What you should do: What follows is a block of records; restate each one word for word.

Dataset records:
============================================================

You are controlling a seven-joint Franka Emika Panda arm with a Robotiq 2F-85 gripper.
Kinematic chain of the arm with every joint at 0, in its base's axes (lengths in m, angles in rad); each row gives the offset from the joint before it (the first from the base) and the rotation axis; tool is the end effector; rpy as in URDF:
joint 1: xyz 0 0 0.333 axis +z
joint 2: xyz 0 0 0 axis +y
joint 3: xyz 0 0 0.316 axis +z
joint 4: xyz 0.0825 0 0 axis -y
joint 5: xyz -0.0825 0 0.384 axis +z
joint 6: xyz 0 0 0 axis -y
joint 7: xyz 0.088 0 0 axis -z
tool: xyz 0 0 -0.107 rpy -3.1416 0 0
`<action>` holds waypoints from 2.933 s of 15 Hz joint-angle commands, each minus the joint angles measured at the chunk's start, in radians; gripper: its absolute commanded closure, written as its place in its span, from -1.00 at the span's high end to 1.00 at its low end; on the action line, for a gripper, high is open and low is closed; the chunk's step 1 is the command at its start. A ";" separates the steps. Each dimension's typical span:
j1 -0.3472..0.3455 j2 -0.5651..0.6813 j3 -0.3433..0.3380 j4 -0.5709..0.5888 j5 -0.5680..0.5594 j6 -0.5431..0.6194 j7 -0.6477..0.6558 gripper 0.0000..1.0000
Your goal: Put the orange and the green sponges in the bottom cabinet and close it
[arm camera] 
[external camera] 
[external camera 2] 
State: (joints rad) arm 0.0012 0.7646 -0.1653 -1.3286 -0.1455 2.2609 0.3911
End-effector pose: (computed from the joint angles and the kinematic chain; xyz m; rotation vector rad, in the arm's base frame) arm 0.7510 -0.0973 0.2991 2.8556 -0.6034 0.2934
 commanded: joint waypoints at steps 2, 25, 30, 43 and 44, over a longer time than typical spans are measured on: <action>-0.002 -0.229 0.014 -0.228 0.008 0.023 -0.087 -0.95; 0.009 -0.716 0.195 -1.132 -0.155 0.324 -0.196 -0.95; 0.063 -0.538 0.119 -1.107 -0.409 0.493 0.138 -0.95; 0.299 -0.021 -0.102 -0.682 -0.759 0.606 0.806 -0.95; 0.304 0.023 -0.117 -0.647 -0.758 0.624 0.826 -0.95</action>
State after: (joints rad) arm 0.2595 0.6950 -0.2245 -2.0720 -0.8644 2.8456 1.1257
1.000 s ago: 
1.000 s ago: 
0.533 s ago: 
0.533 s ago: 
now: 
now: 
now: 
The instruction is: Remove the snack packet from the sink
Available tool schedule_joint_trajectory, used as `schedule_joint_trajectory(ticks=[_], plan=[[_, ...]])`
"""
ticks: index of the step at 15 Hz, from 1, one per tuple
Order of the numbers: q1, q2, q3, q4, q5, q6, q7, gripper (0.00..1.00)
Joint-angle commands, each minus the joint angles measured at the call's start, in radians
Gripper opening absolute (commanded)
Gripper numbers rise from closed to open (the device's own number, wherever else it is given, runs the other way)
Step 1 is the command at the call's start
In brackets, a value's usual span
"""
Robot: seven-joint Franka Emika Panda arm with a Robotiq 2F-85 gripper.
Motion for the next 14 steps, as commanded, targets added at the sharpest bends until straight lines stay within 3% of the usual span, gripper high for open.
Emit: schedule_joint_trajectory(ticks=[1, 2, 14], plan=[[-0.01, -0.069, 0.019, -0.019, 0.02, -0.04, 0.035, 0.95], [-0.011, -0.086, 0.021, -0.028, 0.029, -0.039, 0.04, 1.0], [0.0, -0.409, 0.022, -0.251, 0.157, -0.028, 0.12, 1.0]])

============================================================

Solution to the problem:
You are controlling a seven-joint Franka Emika Panda arm with a Robotiq 2F-85 gripper.
Kinematic chain of the arm with every joint at 0, in its base's axes (lengths in m, angles in rad); each row gives the offset from the joint before it (the first from the base) and the rotation axis; tool is the end effector; rpy as in URDF:
joint 1: xyz 0 0 0.333 axis +z
joint 2: xyz 0 0 0 axis +y
joint 3: xyz 0 0 0.316 axis +z
joint 4: xyz 0.0825 0 0 axis -y
joint 5: xyz -0.0825 0 0.384 axis +z
joint 6: xyz 0 0 0 axis -y
joint 7: xyz 0.088 0 0 axis -z
tool: xyz 0 0 -0.107 rpy -3.1416 0 0
`<action>` holds waypoints from 2.933 s of 15 Hz joint-angle commands, each minus the joint angles measured at the chunk's start, in radians; gripper: its absolute commanded closure, written as its place in its span, from -1.00 at the span's high end to 1.00 at its low end; on the action line, for a gripper, high is open and low is closed; the chunk's step 1 is the command at its start. A ";" separates the steps. Each dimension's typical span:
j1 -0.3472..0.3455 j2 -0.5651..0.6813 j3 -0.3433..0.3380 j4 -0.5709..0.5888 j5 -0.5680..0.5594 j6 -0.5431..0.6194 j7 -0.6477..0.6558 gripper 0.0000..1.0000
Your goal: Put the orange and the green sponges in the bottom cabinet and close it
[arm camera] 
[external camera] 
[external camera 2] 
State: (joints rad) arm 0.0012 0.7646 -0.1653 -1.3286 -0.1455 2.2609 0.3911
End-effector pose: (computed from the joint angles and the kinematic chain; xyz m; rotation vector rad, in the arm's base frame) arm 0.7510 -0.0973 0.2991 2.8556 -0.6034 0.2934
 commanded: joint waypoints at steps 2, 25, 30, 43 and 44, over a longer time than typical spans are measured on: <action>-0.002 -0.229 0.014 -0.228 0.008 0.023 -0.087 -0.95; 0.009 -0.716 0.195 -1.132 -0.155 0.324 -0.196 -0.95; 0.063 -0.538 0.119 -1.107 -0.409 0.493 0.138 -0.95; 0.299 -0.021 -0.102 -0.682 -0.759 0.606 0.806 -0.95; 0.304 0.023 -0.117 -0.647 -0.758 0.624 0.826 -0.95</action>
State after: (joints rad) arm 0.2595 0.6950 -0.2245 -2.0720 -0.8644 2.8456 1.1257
1.000 s ago: 
1.000 s ago: 
0.533 s ago: 
0.533 s ago: 
now: 
now: 
now: 
The instruction is: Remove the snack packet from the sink
Available tool schedule_joint_trajectory, used as `schedule_joint_trajectory(ticks=[_], plan=[[_, ...]])`
"""
ticks: index of the step at 15 Hz, from 1, one per tuple
Order of the numbers: q1, q2, q3, q4, q5, q6, q7, gripper (0.00..1.00)
Joint-angle commands, each minus the joint angles measured at the call's start, in radians
Gripper opening absolute (commanded)
Gripper numbers rise from closed to open (the device's own number, wherever else it is given, runs the other way)
Step 1 is the command at the call's start
In brackets, a value's usual span
"""
Robot: seven-joint Franka Emika Panda arm with a Robotiq 2F-85 gripper.
Motion for the next 14 steps, as commanded, targets added at the sharpest bends until straight lines stay within 3% of the usual span, gripper high for open.
Emit: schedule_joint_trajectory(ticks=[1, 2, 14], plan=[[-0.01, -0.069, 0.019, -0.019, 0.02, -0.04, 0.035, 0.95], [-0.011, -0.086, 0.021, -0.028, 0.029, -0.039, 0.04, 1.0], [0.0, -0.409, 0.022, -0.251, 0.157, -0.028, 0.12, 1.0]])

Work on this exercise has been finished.